■ Try it:
Pictures in the records below must be left out. Return exactly the lines from the line with "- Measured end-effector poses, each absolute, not" to the line with "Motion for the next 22", both included.

+ + + + + + +

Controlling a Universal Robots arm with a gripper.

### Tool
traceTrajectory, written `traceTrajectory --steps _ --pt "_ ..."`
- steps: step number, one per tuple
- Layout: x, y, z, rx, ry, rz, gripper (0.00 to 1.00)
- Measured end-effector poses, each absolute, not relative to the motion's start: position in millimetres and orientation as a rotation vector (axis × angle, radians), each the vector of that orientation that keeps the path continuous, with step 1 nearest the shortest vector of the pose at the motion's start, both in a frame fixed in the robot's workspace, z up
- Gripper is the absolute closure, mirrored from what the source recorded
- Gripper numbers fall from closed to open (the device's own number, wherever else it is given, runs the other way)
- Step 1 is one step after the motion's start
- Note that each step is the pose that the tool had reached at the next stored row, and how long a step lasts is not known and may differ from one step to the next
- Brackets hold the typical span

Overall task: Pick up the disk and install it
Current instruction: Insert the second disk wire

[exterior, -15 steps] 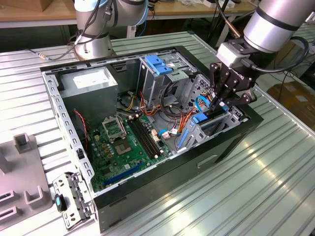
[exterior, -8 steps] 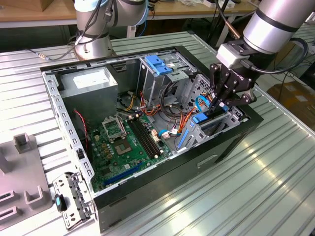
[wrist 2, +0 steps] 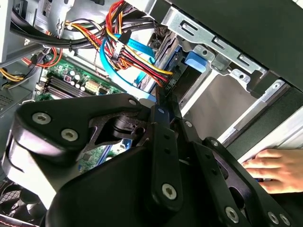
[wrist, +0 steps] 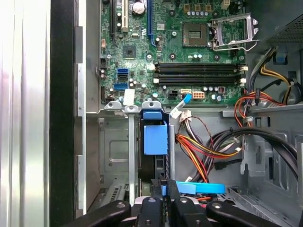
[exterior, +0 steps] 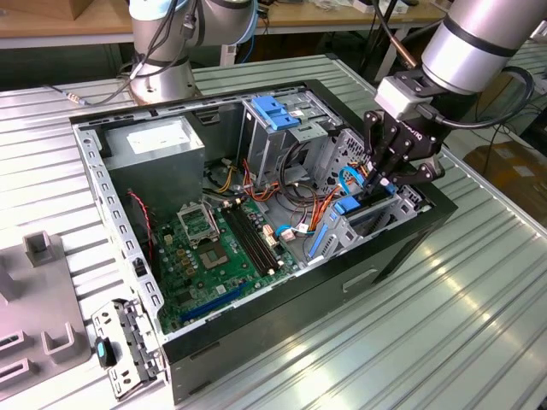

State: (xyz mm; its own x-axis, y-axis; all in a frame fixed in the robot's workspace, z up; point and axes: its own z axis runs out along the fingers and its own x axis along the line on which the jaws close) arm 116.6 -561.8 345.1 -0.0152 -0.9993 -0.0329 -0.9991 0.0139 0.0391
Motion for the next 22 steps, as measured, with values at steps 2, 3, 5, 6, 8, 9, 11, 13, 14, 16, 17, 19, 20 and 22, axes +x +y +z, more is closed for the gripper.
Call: traceTrajectory --steps 2,3,5,6,8,9,11,13,14,16,17,19,20,22 --pt "116.6 -561.8 346.3 2.204 -2.235 -0.083 0.84" --pt "116.6 -561.8 347.3 2.204 -2.235 -0.083 0.84" --pt "116.8 -561.8 349.2 2.204 -2.234 -0.083 0.84" --pt "116.9 -561.8 349.2 2.204 -2.235 -0.083 0.84" --pt "117.0 -561.8 349.5 2.205 -2.236 -0.087 0.84" --pt "117.0 -562.1 349.3 2.209 -2.240 -0.096 0.84" --pt "117.0 -563.3 349.3 2.215 -2.245 -0.110 0.84" --pt "117.0 -564.6 349.2 2.217 -2.247 -0.113 0.84" --pt "117.1 -565.1 349.2 2.217 -2.247 -0.113 0.84" --pt "117.1 -565.5 349.1 2.217 -2.247 -0.112 0.84" --pt "117.1 -565.6 349.0 2.217 -2.247 -0.112 0.84" --pt "117.1 -566.6 348.8 2.217 -2.247 -0.112 0.84" --pt "117.0 -567.4 348.7 2.217 -2.247 -0.112 0.84" --pt "117.1 -567.5 348.5 2.218 -2.247 -0.112 0.84"
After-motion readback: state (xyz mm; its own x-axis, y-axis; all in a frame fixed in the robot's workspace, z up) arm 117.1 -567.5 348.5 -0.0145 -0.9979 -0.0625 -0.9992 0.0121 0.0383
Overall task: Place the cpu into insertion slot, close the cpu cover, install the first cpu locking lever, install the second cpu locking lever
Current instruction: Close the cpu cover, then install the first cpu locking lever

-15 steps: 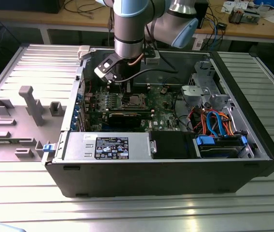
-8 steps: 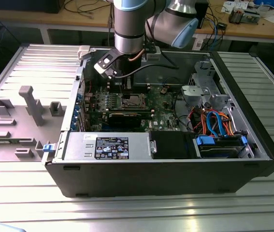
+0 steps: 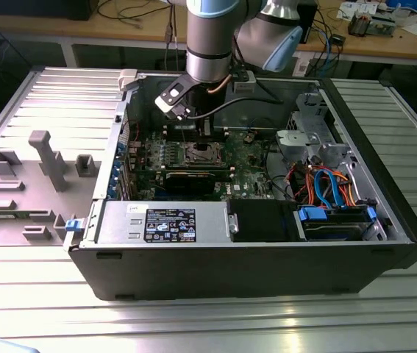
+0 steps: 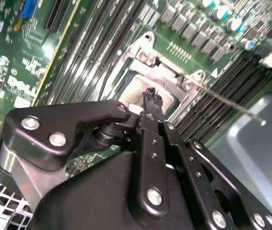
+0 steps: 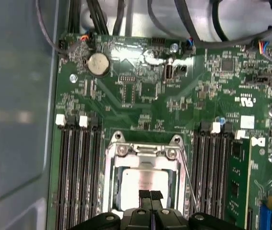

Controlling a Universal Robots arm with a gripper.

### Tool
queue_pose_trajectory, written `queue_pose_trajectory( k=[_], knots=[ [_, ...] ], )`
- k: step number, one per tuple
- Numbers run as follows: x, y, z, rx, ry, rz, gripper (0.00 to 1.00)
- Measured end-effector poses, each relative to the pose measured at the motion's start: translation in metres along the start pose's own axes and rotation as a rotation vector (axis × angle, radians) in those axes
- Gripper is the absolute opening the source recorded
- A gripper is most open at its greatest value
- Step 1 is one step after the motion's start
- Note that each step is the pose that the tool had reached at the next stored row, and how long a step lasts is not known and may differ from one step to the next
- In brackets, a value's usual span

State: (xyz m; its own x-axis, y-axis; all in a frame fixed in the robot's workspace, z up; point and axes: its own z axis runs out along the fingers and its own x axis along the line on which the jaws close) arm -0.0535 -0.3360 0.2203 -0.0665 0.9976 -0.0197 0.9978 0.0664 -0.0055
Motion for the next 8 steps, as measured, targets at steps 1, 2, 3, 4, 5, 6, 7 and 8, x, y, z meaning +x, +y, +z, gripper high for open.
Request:
queue_pose_trajectory(
  k=[1,2,3,4,5,6,7,8],
  knots=[
    [-0.0001,0.0008,0.0,0.0001,-0.0001,0.0,0.11],
    [-0.0001,0.0035,0.0,0.0001,0.0,0.0,0.11],
    [-0.0004,0.0063,0.0,0.0,0.0,0.0,0.11],
    [-0.0004,0.0065,0.0,0.0,0.0,0.0,0.11],
    [-0.0004,0.0065,0.0,0.0,0.0001,0.0,0.11],
    [-0.0004,0.0067,0.0001,0.0,0.0001,0.0,0.11],
    [-0.0004,0.0068,0.0001,0.0,0.0,0.0,0.11],
    [-0.0004,0.0068,0.0001,0.0,0.0,0.0,0.11]
  ],
)
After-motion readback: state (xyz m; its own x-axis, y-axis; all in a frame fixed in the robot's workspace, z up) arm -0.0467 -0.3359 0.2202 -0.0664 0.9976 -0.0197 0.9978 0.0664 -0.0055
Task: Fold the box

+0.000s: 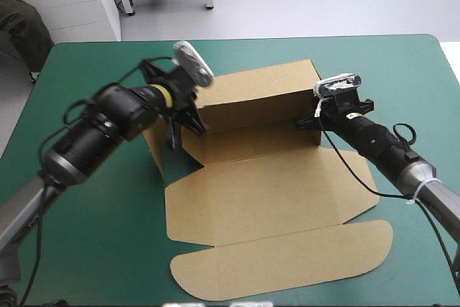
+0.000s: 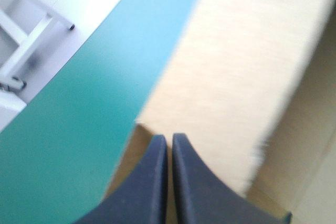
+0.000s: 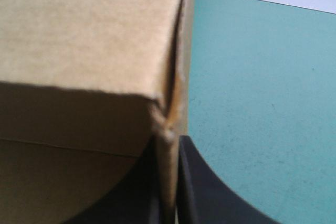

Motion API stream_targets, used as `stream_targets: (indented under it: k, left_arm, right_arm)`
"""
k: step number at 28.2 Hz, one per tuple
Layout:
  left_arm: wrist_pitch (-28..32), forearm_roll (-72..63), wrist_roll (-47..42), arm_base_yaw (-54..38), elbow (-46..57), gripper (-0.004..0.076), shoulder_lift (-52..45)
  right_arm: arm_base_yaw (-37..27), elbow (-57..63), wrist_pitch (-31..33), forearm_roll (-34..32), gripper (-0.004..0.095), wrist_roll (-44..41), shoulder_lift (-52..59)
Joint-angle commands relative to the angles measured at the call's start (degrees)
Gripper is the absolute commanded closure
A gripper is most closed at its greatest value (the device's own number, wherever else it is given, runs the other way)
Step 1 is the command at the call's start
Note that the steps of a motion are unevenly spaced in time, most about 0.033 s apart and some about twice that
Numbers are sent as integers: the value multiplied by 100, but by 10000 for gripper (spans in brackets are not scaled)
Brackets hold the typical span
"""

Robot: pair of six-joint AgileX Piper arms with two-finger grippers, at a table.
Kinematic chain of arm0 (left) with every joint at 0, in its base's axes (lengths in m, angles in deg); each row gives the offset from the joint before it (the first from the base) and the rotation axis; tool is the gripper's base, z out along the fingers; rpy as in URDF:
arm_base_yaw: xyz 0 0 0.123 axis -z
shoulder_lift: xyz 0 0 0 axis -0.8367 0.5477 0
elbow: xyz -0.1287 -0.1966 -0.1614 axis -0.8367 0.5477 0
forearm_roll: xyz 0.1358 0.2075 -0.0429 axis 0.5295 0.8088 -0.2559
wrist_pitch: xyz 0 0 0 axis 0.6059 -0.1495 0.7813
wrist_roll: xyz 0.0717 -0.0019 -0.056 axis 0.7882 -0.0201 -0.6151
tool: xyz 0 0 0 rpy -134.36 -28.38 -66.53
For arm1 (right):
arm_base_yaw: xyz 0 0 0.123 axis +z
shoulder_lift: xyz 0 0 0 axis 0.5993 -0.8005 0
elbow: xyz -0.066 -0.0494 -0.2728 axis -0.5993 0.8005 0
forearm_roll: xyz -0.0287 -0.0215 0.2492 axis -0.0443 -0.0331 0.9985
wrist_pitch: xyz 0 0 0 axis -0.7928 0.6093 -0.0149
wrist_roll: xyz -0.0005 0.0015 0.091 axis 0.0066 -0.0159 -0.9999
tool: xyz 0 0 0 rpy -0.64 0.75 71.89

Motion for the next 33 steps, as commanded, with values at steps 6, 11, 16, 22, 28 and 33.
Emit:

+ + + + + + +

■ Expected output:
- Measured end-effector poses, each absolute, not relative to the motion's start: position in millimetres and orientation as a rotation vector (axis × angle, radians), each the vector of that orientation that keeps the path continuous, with step 1 nearest the shortest vector of the pose at the motion's start, both in a frame fixed in the robot's workspace, z up
- Gripper is the absolute closure, mirrored from what the source recorded
- Gripper numbers fall from closed to open (the device's own number, wherever else it is given, runs the other way)
- Step 1 is one step after the motion's start
- Note that each step is the pose that the tool had reached at the next stored row, and how long a step lasts is not known and may differ from one step to the next
- Brackets hold the typical span

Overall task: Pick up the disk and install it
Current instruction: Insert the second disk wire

[exterior, -15 steps] 
[exterior, -8 steps] 
[wrist 2, +0 steps] 
[wrist, +0 steps] 
[exterior, +0 steps] 

State: (xyz mm; its own x-axis, y-axis; all in a frame fixed in the robot's workspace, z up; point and axes: its own z axis runs out along the fingers and its own x axis along the line on which the jaws close) arm 116.6 -561.8 345.1 -0.0152 -0.9993 -0.0329 -0.9991 0.0139 0.0391
Motion for the next 22 steps, as measured, with values at steps 2, 3, 5, 6, 8, 9, 11, 13, 14, 16, 17, 19, 20 and 22, axes +x +y +z, more is closed for the gripper.

Nothing else is needed to finish the exercise.